- **Exercise objective**
Please copy out the listing below in full and exactly.

- **Data extract**

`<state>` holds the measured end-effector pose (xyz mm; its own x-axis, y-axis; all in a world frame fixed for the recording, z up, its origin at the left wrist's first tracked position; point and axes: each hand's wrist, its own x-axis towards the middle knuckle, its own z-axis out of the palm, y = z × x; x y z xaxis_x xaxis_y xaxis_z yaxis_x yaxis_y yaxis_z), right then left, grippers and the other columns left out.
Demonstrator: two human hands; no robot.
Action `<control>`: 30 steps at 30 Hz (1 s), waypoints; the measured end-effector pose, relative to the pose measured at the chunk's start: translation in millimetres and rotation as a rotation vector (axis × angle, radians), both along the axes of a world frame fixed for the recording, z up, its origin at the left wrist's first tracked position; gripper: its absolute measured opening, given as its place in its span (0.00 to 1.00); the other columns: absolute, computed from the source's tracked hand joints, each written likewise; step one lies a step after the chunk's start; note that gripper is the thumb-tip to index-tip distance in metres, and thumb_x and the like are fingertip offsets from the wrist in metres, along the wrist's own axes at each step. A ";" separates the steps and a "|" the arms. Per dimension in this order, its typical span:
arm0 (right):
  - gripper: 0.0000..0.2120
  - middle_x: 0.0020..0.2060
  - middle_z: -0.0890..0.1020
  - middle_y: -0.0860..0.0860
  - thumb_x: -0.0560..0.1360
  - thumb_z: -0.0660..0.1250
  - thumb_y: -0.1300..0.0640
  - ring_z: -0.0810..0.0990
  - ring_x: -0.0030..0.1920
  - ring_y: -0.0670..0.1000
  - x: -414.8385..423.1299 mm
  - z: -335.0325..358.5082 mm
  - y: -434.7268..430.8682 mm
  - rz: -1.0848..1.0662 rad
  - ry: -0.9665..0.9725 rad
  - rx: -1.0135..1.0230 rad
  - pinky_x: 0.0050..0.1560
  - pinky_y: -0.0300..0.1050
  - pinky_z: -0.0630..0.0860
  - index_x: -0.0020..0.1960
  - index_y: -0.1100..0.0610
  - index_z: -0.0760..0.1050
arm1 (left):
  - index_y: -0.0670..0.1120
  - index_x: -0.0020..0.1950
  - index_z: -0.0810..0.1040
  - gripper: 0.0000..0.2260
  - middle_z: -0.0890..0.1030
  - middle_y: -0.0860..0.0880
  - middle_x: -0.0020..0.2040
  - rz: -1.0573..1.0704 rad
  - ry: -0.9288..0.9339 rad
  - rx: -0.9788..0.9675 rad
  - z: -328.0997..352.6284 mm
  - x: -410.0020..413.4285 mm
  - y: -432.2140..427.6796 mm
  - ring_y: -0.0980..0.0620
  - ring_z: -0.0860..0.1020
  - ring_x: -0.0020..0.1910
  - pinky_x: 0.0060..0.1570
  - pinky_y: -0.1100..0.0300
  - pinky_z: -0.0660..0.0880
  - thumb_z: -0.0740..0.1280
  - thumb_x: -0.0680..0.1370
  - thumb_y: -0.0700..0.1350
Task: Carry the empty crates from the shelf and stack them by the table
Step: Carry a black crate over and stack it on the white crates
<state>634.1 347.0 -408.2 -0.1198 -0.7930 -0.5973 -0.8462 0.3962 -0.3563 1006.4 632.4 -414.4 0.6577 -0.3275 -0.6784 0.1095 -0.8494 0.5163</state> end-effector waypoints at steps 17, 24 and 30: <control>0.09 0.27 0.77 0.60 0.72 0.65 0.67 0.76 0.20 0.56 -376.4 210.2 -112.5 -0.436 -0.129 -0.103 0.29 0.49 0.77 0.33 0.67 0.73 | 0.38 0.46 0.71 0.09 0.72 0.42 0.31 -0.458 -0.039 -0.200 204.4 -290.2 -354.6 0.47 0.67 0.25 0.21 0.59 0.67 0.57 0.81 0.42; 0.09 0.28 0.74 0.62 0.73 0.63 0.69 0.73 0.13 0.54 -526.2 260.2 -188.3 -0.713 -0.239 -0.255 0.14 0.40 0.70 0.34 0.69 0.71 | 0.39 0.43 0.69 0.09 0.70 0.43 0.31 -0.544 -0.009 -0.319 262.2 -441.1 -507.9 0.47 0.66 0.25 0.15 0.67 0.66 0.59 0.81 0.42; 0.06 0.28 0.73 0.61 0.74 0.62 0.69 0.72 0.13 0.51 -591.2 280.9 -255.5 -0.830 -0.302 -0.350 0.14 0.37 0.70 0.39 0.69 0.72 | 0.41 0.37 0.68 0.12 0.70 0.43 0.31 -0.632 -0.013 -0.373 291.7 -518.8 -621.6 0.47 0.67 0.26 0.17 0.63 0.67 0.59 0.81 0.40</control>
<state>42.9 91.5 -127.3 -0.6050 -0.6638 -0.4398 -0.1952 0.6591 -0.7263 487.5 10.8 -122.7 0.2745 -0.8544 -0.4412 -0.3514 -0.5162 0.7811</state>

- **Your response**
`<state>` holds the measured end-effector pose (xyz mm; its own x-axis, y-axis; all in a world frame fixed for the recording, z up, its origin at the left wrist's first tracked position; point and axes: each hand's wrist, its own x-axis towards the middle knuckle, its own z-axis out of the palm, y = z × x; x y z xaxis_x xaxis_y xaxis_z yaxis_x yaxis_y yaxis_z), right then left, grippers and the other columns left out.
Demonstrator: two human hands; no robot.
Action `<control>`: 30 steps at 30 Hz (1 s), waypoints; the measured end-effector pose, relative to the pose measured at the chunk's start: translation in millimetres and rotation as a rotation vector (axis × angle, radians), both along the axes of a world frame fixed for the recording, z up, its origin at the left wrist's first tracked position; gripper: its absolute measured opening, given as its place in its span (0.00 to 1.00); the other columns: absolute, computed from the source's tracked hand joints, each written likewise; step one lies a step after the chunk's start; note that gripper is the thumb-tip to index-tip distance in metres, and thumb_x and the like are fingertip offsets from the wrist in metres, along the wrist's own axes at each step. A ";" separates the steps and a "|" the arms. Per dimension in this order, its typical span:
arm0 (right):
  - gripper: 0.0000..0.2120
  - middle_x: 0.0020..0.2060
  - middle_z: -0.0890..0.1020
  - middle_y: -0.0860..0.0860
  - thumb_x: -0.0560..0.1360
  - thumb_z: -0.0660..0.1250
  - thumb_y: -0.1300..0.0640
  - ring_z: -0.0810..0.0990
  - ring_x: -0.0030..0.1920
  - ring_y: -0.0670..0.1000
  - x: -414.8385..423.1299 mm
  - z: -335.0325..358.5082 mm
  - y: -434.7268..430.8682 mm
  - rz: -1.0848..1.0662 rad
  - ry: -0.9665..0.9725 rad
  - rx: -1.0135..1.0230 rad
  - pinky_x: 0.0050..0.1560
  - pinky_y: -0.0300..0.1050
  - pinky_z: -0.0630..0.0860
  - index_x: -0.0020..0.1960
  - index_y: -0.1100..0.0610
  - index_z: -0.0760..0.1050
arm1 (left):
  - index_y: -0.0670..0.1120
  - index_x: -0.0020..0.1950
  - index_z: -0.0810..0.1040
  - gripper: 0.0000..0.2260
  - middle_z: -0.0890..0.1030
  - middle_y: -0.0860..0.0880
  - middle_x: -0.0020..0.2040
  - rz: -1.0573..1.0704 rad
  - ry: -0.9288..0.9339 rad
  - rx: -0.9788..0.9675 rad
  - z: -328.0997..352.6284 mm
  - x: -410.0020..413.4285 mm
  - y: -432.2140..427.6796 mm
  - ring_y: -0.0980..0.0620
  - ring_z: -0.0860..0.1020
  - ring_x: -0.0020..0.1910
  - pinky_x: 0.0060..0.1570
  - pinky_y: -0.1100..0.0300
  - pinky_z: -0.0660..0.0880
  - thumb_z: -0.0740..0.1280
  - thumb_x: -0.0680..0.1370
  - thumb_y: -0.0700..0.1350
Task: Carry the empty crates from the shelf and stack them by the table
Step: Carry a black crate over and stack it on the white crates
<state>634.1 347.0 -408.2 -0.1198 -0.7930 -0.5973 -0.8462 0.3962 -0.3563 1006.4 632.4 -414.4 0.6577 -0.3275 -0.6784 0.1095 -0.8494 0.5163</state> end-effector waypoints at steps 17, 24 and 30: <control>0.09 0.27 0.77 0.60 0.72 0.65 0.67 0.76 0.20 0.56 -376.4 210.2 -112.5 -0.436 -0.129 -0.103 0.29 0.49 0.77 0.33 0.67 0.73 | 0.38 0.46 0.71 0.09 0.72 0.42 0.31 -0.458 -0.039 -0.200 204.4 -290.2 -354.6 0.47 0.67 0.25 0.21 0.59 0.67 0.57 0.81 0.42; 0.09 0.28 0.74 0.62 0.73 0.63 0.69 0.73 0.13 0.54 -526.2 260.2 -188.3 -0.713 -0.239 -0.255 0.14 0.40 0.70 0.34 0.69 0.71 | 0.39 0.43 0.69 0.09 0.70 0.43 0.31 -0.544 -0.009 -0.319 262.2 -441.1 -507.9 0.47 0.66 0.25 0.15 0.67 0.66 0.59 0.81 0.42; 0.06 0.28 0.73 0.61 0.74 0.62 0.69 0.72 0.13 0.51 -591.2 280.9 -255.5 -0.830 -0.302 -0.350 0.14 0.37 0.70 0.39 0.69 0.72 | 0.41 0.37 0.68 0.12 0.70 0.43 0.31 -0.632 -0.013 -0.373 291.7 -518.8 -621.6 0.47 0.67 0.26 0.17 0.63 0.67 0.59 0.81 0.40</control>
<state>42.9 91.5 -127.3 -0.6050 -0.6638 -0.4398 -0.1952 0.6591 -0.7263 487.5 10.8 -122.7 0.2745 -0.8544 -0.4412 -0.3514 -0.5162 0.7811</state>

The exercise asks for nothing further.